[Your assignment]: Among the records that follow, set down only the lines from the one containing "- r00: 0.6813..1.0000" to the one containing "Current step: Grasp", both included, exactly.

[Data excerpts]:
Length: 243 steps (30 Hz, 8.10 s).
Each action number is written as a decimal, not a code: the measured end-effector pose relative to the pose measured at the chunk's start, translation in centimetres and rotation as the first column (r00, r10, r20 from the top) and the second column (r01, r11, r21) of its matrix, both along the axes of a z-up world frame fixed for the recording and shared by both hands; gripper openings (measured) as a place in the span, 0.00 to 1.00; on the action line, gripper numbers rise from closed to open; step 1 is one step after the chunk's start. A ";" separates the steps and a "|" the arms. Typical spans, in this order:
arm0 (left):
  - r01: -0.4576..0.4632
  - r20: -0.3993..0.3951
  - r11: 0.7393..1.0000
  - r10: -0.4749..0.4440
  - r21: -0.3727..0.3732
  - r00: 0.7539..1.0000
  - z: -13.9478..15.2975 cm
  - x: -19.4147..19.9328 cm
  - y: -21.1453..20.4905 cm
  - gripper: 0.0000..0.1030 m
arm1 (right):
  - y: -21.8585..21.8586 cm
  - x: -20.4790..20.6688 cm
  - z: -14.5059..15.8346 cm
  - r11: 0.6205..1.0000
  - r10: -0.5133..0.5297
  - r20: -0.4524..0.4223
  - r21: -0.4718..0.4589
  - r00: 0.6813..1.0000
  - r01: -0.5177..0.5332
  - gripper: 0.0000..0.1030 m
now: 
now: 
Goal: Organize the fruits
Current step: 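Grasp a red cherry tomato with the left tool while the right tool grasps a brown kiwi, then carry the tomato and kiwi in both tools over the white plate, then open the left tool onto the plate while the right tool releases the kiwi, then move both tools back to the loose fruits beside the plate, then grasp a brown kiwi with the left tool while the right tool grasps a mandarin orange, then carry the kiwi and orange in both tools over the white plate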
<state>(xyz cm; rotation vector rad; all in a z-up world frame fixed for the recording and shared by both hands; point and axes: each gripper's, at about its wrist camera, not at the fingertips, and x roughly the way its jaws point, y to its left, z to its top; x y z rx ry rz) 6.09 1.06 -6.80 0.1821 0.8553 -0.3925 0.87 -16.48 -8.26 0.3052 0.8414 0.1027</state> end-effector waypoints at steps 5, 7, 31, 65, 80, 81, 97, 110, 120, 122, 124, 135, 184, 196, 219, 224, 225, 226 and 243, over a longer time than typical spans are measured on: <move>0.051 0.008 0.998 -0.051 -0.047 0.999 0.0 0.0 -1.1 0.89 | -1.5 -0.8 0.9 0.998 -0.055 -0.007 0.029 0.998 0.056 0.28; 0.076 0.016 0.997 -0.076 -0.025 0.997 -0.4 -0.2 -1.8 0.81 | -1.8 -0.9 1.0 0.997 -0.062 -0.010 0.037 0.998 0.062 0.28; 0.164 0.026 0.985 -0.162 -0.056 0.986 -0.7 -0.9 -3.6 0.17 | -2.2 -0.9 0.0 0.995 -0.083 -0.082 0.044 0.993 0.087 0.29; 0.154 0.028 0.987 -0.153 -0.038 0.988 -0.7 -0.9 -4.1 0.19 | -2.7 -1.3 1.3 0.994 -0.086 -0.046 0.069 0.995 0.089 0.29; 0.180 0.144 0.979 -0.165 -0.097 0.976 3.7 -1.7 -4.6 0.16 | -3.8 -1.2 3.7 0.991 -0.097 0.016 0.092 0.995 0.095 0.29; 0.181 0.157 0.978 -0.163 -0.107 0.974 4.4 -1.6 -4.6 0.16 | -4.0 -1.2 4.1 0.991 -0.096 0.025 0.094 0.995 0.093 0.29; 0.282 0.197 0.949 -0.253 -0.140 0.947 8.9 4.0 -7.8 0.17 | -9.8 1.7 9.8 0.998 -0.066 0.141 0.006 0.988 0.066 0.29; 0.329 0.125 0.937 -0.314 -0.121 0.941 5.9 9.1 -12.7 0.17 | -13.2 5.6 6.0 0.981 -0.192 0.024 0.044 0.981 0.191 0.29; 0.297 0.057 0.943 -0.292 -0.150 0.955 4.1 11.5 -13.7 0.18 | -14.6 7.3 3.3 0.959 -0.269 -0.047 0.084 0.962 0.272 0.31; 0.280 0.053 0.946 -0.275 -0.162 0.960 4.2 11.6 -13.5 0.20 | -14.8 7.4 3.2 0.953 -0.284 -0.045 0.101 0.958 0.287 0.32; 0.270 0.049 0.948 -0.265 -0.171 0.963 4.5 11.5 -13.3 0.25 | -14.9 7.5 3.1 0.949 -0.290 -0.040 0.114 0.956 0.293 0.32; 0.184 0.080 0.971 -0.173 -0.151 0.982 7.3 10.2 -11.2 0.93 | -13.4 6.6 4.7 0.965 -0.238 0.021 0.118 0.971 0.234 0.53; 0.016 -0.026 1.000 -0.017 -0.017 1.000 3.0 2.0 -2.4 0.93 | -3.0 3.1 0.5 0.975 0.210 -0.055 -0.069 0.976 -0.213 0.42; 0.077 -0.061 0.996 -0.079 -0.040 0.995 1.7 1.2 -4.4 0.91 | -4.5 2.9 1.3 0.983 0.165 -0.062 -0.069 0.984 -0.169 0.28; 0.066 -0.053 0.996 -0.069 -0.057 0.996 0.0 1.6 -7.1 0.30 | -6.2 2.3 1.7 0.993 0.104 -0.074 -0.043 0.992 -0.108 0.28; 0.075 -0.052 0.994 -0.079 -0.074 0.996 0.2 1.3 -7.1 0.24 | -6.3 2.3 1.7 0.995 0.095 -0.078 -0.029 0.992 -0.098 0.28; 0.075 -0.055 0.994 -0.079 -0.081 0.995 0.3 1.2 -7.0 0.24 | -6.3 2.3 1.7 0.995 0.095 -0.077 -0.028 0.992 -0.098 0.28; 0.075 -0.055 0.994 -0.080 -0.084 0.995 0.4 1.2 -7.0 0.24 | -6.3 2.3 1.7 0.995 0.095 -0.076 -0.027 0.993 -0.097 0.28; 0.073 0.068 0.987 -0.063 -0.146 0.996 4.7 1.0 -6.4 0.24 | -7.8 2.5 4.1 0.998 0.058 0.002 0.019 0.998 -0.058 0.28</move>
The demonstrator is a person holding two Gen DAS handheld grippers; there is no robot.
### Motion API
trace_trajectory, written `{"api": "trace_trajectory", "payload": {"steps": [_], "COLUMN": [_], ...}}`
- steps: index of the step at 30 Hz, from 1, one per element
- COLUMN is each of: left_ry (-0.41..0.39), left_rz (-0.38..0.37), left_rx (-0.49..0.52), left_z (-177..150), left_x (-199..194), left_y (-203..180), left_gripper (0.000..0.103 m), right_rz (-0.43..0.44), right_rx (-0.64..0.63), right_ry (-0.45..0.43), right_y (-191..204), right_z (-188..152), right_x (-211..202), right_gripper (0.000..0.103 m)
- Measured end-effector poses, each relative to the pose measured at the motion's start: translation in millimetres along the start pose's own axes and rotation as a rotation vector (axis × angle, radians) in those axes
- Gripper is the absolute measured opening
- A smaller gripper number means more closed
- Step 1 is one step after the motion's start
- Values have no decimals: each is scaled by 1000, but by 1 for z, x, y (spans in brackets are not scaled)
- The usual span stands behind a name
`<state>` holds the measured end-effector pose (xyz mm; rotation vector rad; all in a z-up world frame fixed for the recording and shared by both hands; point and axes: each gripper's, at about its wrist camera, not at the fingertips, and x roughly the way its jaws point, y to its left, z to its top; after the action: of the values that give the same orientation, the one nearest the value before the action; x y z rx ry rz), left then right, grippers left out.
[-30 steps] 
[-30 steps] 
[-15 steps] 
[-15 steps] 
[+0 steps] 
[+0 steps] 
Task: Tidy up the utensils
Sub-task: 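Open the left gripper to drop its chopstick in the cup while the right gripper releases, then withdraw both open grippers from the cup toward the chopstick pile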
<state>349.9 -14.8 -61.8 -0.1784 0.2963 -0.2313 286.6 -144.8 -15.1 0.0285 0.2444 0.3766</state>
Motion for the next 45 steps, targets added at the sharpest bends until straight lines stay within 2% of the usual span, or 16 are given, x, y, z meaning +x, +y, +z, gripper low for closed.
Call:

[Task response]:
  - r00: 0.6813..1.0000
  - r01: -0.5177..0.5332
  - gripper: 0.0000..0.1030 m
now: 
now: 
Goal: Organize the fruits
Current step: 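Grasp a red cherry tomato with the left tool while the right tool grasps a brown kiwi, then carry the tomato and kiwi in both tools over the white plate, then open the left tool onto the plate while the right tool releases the kiwi, then move both tools back to the loose fruits beside the plate, then grasp a brown kiwi with the left tool while the right tool grasps a mandarin orange, then carry the kiwi and orange in both tools over the white plate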

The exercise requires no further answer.